Thema im Tagesgespräch des Bayerischen Rundfunks am 19.Sept. 2009:
Amoklauf in Ansbach: Wie können wir die Schüler schützen?
Gast: Adolf Gallwitz, Kriminalpsychologe, Professor an der Polizeihochschule in Villingen-Schwenningen Moderation: Christine Krüger
Am Ende der Sendung fragte Moderatorin Frau Krüger Herrn Gallwitz: „Müssen wir mit Trittbrettfahrern rechnen?

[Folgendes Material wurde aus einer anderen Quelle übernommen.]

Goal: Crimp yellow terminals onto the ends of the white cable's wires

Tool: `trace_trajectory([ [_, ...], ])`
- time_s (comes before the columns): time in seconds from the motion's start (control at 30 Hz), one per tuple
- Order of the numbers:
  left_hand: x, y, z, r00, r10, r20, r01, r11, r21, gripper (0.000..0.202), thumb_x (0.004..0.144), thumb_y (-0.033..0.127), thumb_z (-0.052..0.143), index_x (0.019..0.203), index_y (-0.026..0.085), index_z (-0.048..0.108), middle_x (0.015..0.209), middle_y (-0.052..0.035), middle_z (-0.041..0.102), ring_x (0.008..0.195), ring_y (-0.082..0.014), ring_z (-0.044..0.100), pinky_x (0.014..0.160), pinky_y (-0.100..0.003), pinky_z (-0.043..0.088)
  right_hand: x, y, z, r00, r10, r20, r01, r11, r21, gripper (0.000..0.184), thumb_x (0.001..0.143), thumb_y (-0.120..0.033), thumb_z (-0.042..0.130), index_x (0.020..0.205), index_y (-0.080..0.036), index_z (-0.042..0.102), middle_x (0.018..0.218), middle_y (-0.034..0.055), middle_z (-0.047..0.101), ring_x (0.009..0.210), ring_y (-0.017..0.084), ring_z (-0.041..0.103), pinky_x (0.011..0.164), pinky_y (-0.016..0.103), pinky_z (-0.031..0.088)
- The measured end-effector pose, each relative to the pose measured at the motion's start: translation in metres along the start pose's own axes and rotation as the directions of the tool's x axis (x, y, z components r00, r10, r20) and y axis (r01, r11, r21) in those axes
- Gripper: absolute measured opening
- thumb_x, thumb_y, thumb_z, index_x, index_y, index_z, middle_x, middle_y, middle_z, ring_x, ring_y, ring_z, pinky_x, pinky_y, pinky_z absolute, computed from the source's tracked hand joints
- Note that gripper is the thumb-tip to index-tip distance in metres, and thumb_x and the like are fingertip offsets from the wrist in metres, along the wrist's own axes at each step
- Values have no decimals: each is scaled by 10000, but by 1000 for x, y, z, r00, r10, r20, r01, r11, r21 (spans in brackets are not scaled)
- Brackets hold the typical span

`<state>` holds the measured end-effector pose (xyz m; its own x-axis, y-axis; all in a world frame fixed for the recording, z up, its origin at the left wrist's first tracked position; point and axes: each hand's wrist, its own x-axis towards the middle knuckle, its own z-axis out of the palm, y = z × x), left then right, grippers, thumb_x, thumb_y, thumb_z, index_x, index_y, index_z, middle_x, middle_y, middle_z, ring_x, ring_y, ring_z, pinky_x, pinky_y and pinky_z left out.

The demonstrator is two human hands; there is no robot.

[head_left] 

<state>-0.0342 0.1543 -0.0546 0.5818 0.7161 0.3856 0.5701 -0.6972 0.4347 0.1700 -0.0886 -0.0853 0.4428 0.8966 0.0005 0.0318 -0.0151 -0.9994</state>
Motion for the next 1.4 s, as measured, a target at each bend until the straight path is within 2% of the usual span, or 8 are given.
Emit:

Gallwitz: „Die Gefahr ist nie ganz null und deswegen gibt es auch immer eine erhöhte Sensibilität. Wir haben allein bei unserem baden-würtembergischen Amoklauf 100 Trittbrettfahrer gehabt. Aber wir gehen deshalb mal vom Guten aus und gehen davon aus, dass jeder Elternteil sich seine Gedanken um die eigenen Kinder macht.

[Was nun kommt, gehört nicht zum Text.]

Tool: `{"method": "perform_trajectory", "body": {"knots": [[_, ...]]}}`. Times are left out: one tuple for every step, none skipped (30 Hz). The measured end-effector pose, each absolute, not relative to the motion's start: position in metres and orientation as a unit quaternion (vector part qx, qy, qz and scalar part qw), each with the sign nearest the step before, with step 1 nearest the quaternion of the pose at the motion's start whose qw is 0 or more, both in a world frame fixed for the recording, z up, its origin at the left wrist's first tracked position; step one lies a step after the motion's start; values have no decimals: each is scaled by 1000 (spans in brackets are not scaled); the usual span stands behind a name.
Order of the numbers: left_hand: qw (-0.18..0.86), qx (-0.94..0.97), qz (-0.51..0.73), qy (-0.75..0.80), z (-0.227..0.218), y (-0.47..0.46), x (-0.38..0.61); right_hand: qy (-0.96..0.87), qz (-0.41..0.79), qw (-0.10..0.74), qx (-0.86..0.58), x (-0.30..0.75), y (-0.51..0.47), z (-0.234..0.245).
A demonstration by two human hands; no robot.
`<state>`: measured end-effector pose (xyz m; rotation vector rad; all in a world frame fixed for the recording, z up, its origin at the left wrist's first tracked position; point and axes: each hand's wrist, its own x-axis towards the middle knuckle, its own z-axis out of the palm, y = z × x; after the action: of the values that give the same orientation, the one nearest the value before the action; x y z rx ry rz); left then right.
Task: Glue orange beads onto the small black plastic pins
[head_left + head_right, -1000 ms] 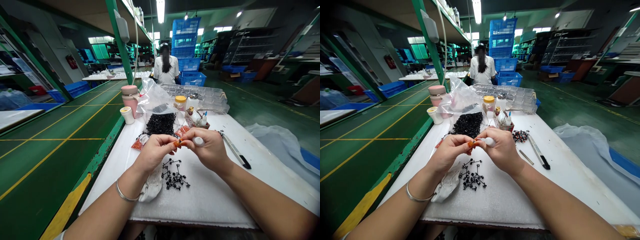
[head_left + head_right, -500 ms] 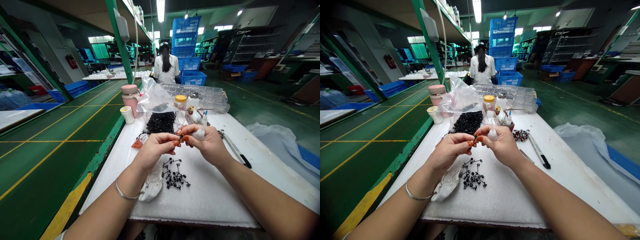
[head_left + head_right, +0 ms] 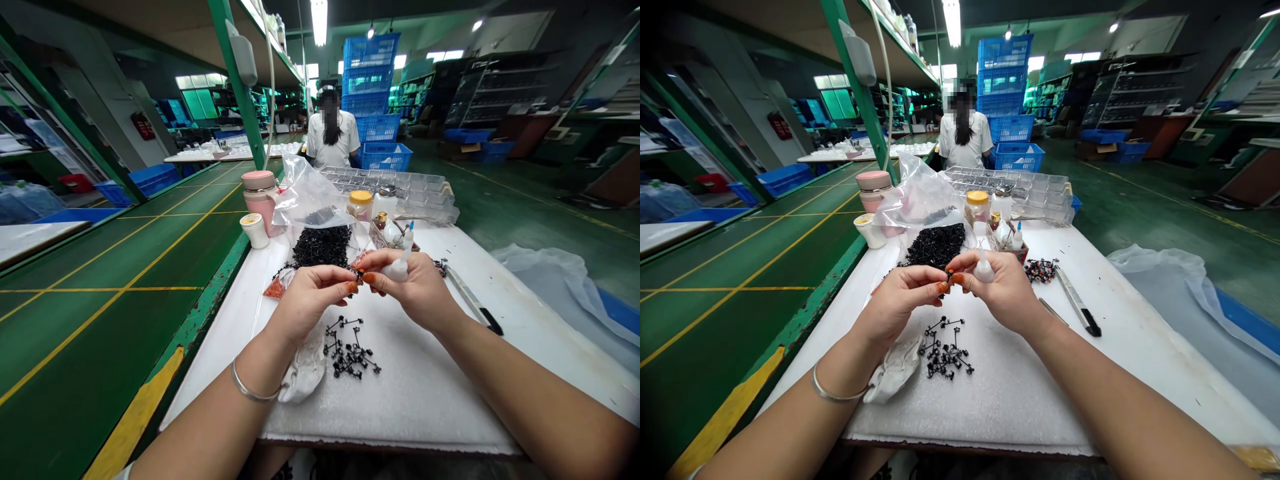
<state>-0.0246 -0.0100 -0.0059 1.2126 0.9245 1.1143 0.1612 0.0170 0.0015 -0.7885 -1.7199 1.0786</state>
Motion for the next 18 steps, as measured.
{"method": "perform_trajectory", "body": {"knots": [[571,527,483,405,-5,-10,-24,-700,437,464,-322,162,17,1],[552,535,489,413,-5,-10,-25,-700,435,464,-323,162,17,1],[530,547,493,420,-5,-10,-25,-702,434,463,-325,162,17,0],[505,560,498,428,-5,-10,-25,-703,432,461,-327,163,18,0],[478,575,501,435,-5,-10,-25,-705,429,460,-328,163,18,-1],[453,589,502,443,-5,-11,-26,-707,426,459,-329,163,18,-1],[429,601,502,449,-5,-11,-26,-709,423,458,-330,163,18,-1],[410,610,502,455,-5,-11,-26,-712,418,457,-331,162,18,-1],[392,617,503,461,-5,-12,-26,-714,413,457,-334,162,18,-1],[376,623,504,465,-4,-12,-25,-716,408,456,-336,161,18,-1],[361,629,505,468,-4,-12,-25,-718,403,455,-338,161,17,-1],[346,635,507,469,-3,-13,-24,-720,398,455,-340,160,17,-1],[332,642,508,469,-3,-13,-24,-722,392,456,-341,160,17,-1],[319,648,509,469,-3,-13,-24,-725,387,456,-342,160,16,-2],[308,653,510,469,-3,-13,-23,-728,381,455,-343,160,16,-2],[299,656,510,469,-4,-13,-23,-730,376,456,-343,160,16,-3],[292,659,510,470,-4,-13,-23,-732,371,456,-343,160,16,-3],[288,660,510,471,-4,-13,-23,-734,367,458,-343,160,16,-4]]}}
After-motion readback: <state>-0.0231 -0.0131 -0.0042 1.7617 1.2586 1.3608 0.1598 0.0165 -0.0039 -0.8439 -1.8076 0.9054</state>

Da war sie wieder, die auch im Polizeiwesen so beliebte Floskel „davon ausgehen als semantischer Fehlgriff. Ich sah hier eine Gelegenheit, eine einflussreiche und im Ausbildungswesen tätige Person auf die als „Dummdeutschfloskel bezeichnete Wendung hinzuweisen, mit der die Öffentlichkeit immer wieder falsch informiert wird. Ich schrieb daher Herrn Gallwitz unter Bezug auf seinen Schlusssatz im Gespräch:
Sehr geehrter Herr Gallwitz,
das heutige Thema hat auch meine Frau und mich sehr bewegt. Ihre sachkundigen Ausführungen fanden nicht nur unser großes Interesse, sondern auch unsere Zustimmung. Die Erlebnisse mit unserem inzwischen 50 Jahre alten Sohn waren zwar auch nicht gerade harmlos. Aber mit Gewalttaten hat er uns nicht belastet, worauf wir uns nichts einbilden. Muss man doch auch mit Kindern eine gehörige Portion Glück haben.

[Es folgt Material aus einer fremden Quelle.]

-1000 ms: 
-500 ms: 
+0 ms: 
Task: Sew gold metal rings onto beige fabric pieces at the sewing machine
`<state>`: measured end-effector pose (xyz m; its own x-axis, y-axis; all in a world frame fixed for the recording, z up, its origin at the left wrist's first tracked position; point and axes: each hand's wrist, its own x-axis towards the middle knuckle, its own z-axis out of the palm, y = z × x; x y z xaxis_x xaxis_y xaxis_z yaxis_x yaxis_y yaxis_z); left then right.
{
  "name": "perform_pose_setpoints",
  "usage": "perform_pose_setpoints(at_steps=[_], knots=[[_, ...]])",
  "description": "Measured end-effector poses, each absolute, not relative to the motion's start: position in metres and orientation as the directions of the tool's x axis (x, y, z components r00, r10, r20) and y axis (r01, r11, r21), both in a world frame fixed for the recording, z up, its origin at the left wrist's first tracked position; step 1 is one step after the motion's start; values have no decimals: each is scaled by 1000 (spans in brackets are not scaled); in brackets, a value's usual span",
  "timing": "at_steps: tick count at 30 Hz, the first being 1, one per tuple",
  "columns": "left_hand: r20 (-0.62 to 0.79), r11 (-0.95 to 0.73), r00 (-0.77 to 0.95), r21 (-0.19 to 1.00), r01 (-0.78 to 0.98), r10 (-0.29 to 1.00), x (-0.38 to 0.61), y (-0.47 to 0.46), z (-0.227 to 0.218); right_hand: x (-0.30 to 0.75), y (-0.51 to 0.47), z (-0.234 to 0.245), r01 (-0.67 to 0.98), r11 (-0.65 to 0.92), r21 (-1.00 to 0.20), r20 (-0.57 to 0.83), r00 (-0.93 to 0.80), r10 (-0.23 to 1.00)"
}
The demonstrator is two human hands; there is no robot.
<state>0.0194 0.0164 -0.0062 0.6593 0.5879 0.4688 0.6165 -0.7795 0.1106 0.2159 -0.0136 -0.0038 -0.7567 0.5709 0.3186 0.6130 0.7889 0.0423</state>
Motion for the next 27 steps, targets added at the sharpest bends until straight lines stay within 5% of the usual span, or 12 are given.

Ich schreibe Ihnen abseits vom Thema des Tages - als Werber für gutes und richtiges Deutsch. Hier geht es mir nur um eine einzige Formulierung, die sich in den vergangenen Jahren epidemieartig ausgebreitet hat. Besonders im Polizei- und Justizwesen ist sie sehr beliebt. Dementsprechend wird sie (zu) häufig angewendet. Ich meine die Wendung „davon ausgehen. Sie haben sie am Ende der Sendung auch benutzt.
So wird fast regelmäßig in polizeilichen Berichten von etwas „ausgegangen, obwohl der Sachverhalt völlig ungeklärt und unbekannt ist. Beispiel: „Die Polizei geht von Brandstiftung aus., ohne dass eindeutige Erkenntnisse über die Ursache des Brandes vorliegen. Die deutsche Sprache bietet eine Reihe von Verben an, die die Situation klar kennzeichnen. So auch im vorliegenden Fall, wenn also die Brandstiftung nur vermutet oder angenommen wird oder der Verdacht auf Brandstiftung besteht. Mit der Ausgehfloskel wird Wissen vorgetäuscht, wo Unwissen vorliegt, und somit der Sachverhalt verschleiert.
„Davon ausgehen richtig angewendet, wenn also aufgrund der Ermittlungsergebnisse feststeht, dass Brandstiftung vorliegt, müsste auf die Angabe „Die Polizei geht von Brandstiftung aus angegeben werden, welche Folgerung sich aus dieser Erkenntnis ergibt, bspw. „dass nur der Nachbar als Täter in Frage kommt.
Ich möchte Sie bitten, sehr geehrter Herr Gallwitz, falls ich Sie von der Fehlinformation durch die Ausgehwendung überzeugen kann, Ihren sicher großen Einfluss geltend zu machen, um die weitere Verbreitung und Festigung dieser Floskel im Sprachgebrauch zu bremsen. Auf meiner Website zur deutschen Sprache biete ich ausführliche Informationen zum Thema an.